Referring to youth offenders sent to adult prisons because of their violent behaviour, Starred Up sounds like another gritty prison drama, as depressingly abundant in British cinema as the gritty gang-related flicks set on sink estates in the capital. In fact, Young Adam director David Mackenzie and debut screenwriter Jonathan Asser’s pressure cooker of incarcerated menace actually tries for a different angle: exploring the miserable fallout of domestic violence on children.
Troubled and angry teenager Eric (Jack O’Connell) is sent down into the bowels of a tough adult prison where every inmate is a potential target of developing an ingrained prison mentality. His estranged father Neville (Ben Mendelsohn) is also a long-serving inmate detained at Her Majesty’s pleasure. What seems like a reassuring prospect for the youngster at risk is far from it. It’s only with the intervention of Oliver (Rupert Friend), a volunteer therapist passionate about addressing Eric’s unruly behaviour that he stands a glimmer of a chance. However, with the penal system and its staff desperate to write Eric off and label him, he is subsequently exposed to a greater threat closer to home.
However well Asser’s background working in Wandsworth prison serves him here, making for a totally authentic environment, there is still a cynical element to the characterisation in the film that such a genre cannot shake off, peppered with the typical full-on expletives you would come to expect. In fact, the prison slang takes adjusting to in parts, acting both a plus and a minus in our understanding of prison existence. That said the level of violent intent is not in the dialogue but the body language – this is a very physical film, and the filmmakers keep matters tightly wound to breaking point.
Central to this are some outstanding performances from O’Connell and Mendelson, both hugely exciting actors in British cinema today. The father-son friction is only as successful as this pair makes it when in face-to-face confrontation and it’s utterly electrifying to witness. The frustrations both experience really resonate as much as our own frustration with the poor communication their familiar bond suffers from. It’s always touch-and-go and highly charged, even when there is a glimmer of hope that’s subsequently shattered.

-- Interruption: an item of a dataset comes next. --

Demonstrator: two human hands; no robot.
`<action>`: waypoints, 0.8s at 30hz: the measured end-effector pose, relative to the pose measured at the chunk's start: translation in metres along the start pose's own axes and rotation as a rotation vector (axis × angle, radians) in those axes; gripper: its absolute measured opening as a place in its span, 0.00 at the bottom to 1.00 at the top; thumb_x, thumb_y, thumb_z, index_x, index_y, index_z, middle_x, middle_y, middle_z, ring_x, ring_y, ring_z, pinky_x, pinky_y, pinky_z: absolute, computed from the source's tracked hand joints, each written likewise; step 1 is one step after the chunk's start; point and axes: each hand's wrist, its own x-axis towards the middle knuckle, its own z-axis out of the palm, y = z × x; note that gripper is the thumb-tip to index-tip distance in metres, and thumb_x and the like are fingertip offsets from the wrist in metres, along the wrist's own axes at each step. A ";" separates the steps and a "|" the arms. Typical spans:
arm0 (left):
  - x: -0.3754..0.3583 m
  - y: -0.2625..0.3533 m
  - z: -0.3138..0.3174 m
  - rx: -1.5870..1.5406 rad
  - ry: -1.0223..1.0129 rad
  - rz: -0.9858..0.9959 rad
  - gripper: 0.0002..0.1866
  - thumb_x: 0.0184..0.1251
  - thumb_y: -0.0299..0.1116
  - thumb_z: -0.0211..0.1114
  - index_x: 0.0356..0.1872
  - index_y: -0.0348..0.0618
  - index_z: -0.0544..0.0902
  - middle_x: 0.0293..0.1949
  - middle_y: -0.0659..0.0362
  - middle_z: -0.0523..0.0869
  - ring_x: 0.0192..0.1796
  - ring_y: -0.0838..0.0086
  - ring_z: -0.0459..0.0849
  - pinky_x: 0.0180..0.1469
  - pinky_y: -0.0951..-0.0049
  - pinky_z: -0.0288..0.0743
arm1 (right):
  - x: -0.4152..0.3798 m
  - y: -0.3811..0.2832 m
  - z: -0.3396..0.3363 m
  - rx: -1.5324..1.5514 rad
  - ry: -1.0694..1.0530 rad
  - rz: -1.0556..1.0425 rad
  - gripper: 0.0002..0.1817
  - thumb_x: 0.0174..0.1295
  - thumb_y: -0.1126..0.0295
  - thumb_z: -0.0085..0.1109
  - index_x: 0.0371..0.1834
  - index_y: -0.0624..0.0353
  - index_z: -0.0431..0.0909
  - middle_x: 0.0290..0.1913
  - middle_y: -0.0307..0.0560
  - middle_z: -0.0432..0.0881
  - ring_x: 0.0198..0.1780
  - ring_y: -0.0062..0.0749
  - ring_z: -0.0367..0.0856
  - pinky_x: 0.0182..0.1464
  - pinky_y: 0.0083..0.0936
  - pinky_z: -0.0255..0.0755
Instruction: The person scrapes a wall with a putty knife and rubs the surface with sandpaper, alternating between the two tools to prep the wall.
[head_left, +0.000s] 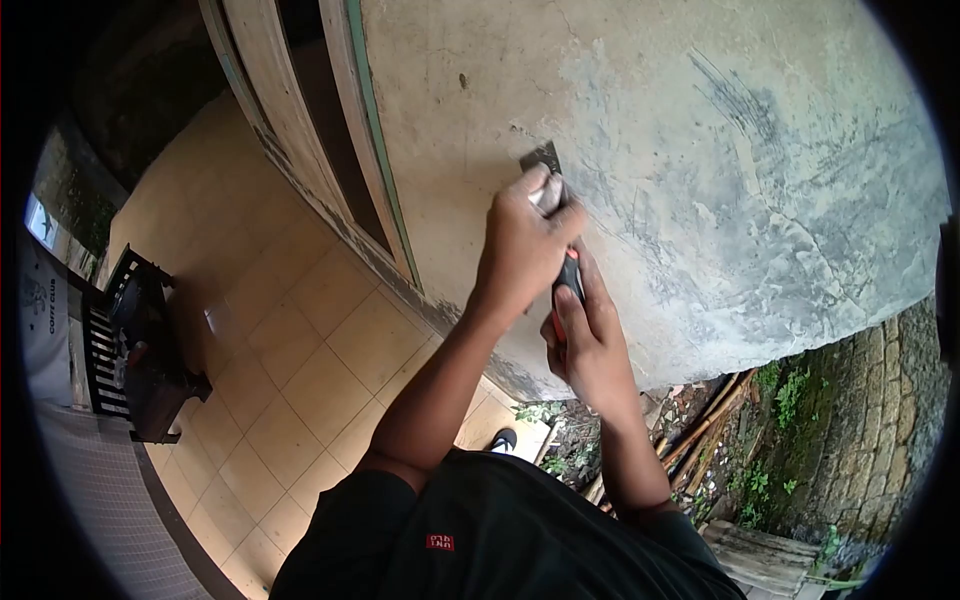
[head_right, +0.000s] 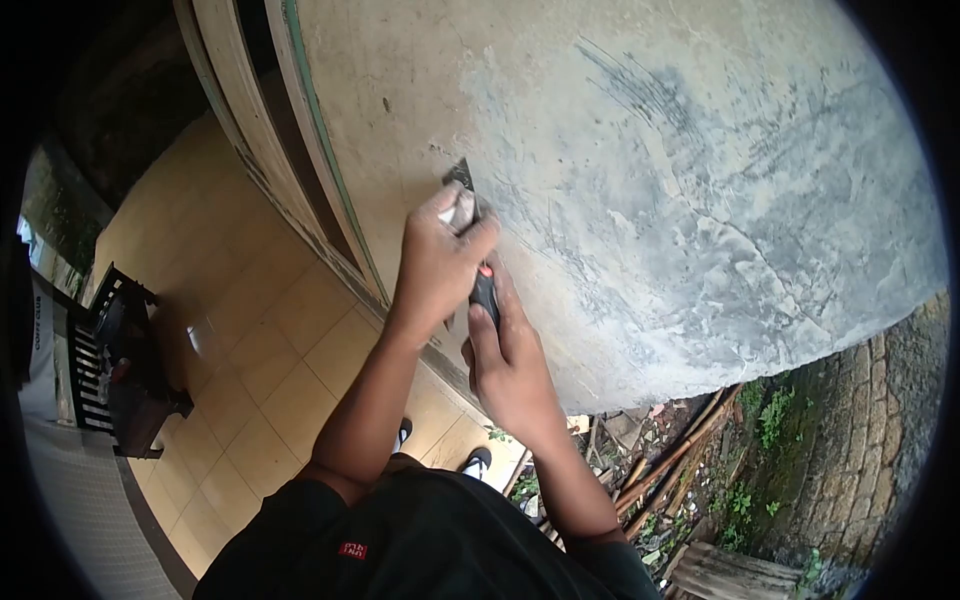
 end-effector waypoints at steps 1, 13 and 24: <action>0.002 0.005 -0.001 -0.010 0.005 -0.059 0.08 0.63 0.24 0.61 0.26 0.38 0.72 0.21 0.67 0.72 0.26 0.86 0.68 0.28 0.79 0.64 | -0.004 0.000 -0.002 0.005 0.002 -0.001 0.30 0.74 0.70 0.40 0.78 0.54 0.47 0.24 0.34 0.67 0.21 0.16 0.64 0.24 0.18 0.62; -0.008 0.025 0.017 -0.048 0.047 -0.044 0.13 0.67 0.30 0.64 0.24 0.40 0.71 0.20 0.65 0.75 0.20 0.85 0.69 0.22 0.78 0.63 | -0.005 -0.002 -0.022 -0.103 0.027 -0.302 0.28 0.73 0.75 0.44 0.76 0.55 0.56 0.20 0.28 0.63 0.18 0.11 0.58 0.19 0.13 0.53; -0.056 0.024 0.017 -0.074 -0.225 -0.183 0.16 0.77 0.43 0.54 0.33 0.42 0.70 0.17 0.67 0.69 0.13 0.85 0.69 0.13 0.80 0.62 | -0.056 0.007 -0.041 0.078 -0.039 -0.149 0.29 0.73 0.74 0.44 0.77 0.55 0.53 0.26 0.32 0.68 0.24 0.13 0.61 0.26 0.14 0.59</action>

Mackenzie’s commendable direction keeps things tight and super claustrophobic, resulting in the viewer often wanting out of Oliver’s brick-walled therapy room, say, but being just as much a prisoner within the four walls when male egos collide. Friend is also exceptional in this, balancing the right amount of teetering control with a suggested sinister side and background as the embattled ‘posh toff’ therapist. His frustrations are also completely comprehensible, resulting in actions anyone would forgive in the circumstances. In fact, the lack of coherent communication is what ironically drives this drama as actions need to speak louder than words but regrettably so.
It’s a very worthy start to Asser’s budding film career, thankfully cultivated by Mackenzie’s talent, resulting in an explosive and criminally tragic watch that makes you ultimately disappointed that history is allowed to constantly repeat itself.